A collective of bibliophiles talking about books. Book Fox (vulpes libris): small bibliovorous mammal of overactive imagination and uncommonly large bookshop expenses. Habitat: anywhere the rustle of pages can be heard.
And so the locksmith became a lcksmith, and the bootmaker a btmaker, and people whispered like conspirators when they said the names. Love’s Labours Lost and Mother Goose flattened out like a pricked balloon. Books were bks and Robin Hood was Rbinhd. Little Goody Two Shoes lost her Os and so did Goldilocks, and the former became a whisper, and the latter sounded like a key jiggled in a lck. It was impossible to read “cockadoodledoo” aloud, and parents gave up reading to their children, and some gave up reading altogether…
The Wonderful O is the story of the people of Ooroo, who, colonised by the worst sort of moral monster (the pirates Black and Littlejack), are robbed of their Os. Desolate and confused, they can no longer love, worship or adore; commerce, religion and public order are affected for the worse; and our heroine Andrea can be “a lass, or girl, or damsel,” or virgin or spinster, or bride or wife, but certainly not a woman.

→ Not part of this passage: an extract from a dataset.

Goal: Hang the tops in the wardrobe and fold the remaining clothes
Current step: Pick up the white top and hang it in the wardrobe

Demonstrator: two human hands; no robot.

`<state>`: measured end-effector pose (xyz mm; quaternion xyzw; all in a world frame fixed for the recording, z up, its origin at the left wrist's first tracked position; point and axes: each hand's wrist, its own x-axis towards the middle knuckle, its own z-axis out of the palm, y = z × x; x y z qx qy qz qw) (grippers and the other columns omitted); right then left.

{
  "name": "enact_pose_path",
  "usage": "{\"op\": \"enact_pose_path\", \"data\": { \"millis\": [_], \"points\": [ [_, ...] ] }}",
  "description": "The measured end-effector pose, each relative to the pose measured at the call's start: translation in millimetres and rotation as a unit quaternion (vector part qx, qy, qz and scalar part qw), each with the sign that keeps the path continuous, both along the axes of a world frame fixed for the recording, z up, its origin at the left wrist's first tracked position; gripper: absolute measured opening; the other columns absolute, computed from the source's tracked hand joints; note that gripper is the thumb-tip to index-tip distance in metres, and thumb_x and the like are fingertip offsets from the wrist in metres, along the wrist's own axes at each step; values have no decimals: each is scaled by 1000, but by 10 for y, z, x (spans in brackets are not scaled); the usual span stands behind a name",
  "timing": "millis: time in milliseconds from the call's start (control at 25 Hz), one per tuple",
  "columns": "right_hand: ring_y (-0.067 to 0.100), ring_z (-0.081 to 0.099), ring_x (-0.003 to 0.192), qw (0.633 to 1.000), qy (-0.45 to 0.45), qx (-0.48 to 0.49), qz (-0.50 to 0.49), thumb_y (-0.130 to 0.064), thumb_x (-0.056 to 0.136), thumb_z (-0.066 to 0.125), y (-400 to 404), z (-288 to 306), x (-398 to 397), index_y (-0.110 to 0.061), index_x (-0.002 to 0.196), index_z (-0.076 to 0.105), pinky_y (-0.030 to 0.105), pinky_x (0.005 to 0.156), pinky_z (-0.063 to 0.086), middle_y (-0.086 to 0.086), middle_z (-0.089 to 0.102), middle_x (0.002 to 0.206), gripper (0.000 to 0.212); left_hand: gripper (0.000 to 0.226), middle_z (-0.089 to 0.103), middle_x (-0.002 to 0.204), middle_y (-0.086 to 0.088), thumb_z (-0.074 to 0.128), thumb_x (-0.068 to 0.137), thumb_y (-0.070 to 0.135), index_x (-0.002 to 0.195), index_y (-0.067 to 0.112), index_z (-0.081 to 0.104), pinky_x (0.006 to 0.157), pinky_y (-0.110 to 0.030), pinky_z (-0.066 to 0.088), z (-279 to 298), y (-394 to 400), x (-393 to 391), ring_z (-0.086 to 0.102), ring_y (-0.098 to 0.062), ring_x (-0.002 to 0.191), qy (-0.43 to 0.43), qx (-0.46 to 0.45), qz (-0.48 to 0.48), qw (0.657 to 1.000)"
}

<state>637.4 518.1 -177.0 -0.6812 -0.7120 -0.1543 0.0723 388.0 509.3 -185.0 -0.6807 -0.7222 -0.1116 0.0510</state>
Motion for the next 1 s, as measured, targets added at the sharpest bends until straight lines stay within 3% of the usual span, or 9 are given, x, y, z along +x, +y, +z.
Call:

The majority labour under their oppression, and an amoral minority collaborate, but in the woods (or forest) Andrea, together with the poet Andreus, conspires with a collection of colleagues, or perhaps comrades, to overthrow the foul rule of Black and Littlejack. And so they do, by a method which is too esoteric, too confusing and altogether too populated with Os for the two hooligans to oppose.
A lovely curiosity, a curious oddity, The Wonderful O is born of its author’s love of words. Thurber has long been a favourite storyteller of mine for his extraordinary joy in the pure sound of words, and this story is a demonstration of his broad and profound vocabulary combined with his idiosyncratic gift for wordplay.
I would recommend this short absorbing book not only to young lovers of words – whose vocabulary promises to grow exponentially before the story’s close – but to those of any age and station who have a child’s imagination.
(And for those who wonder where we would be without the letter O, I believe the answer is: Lost.)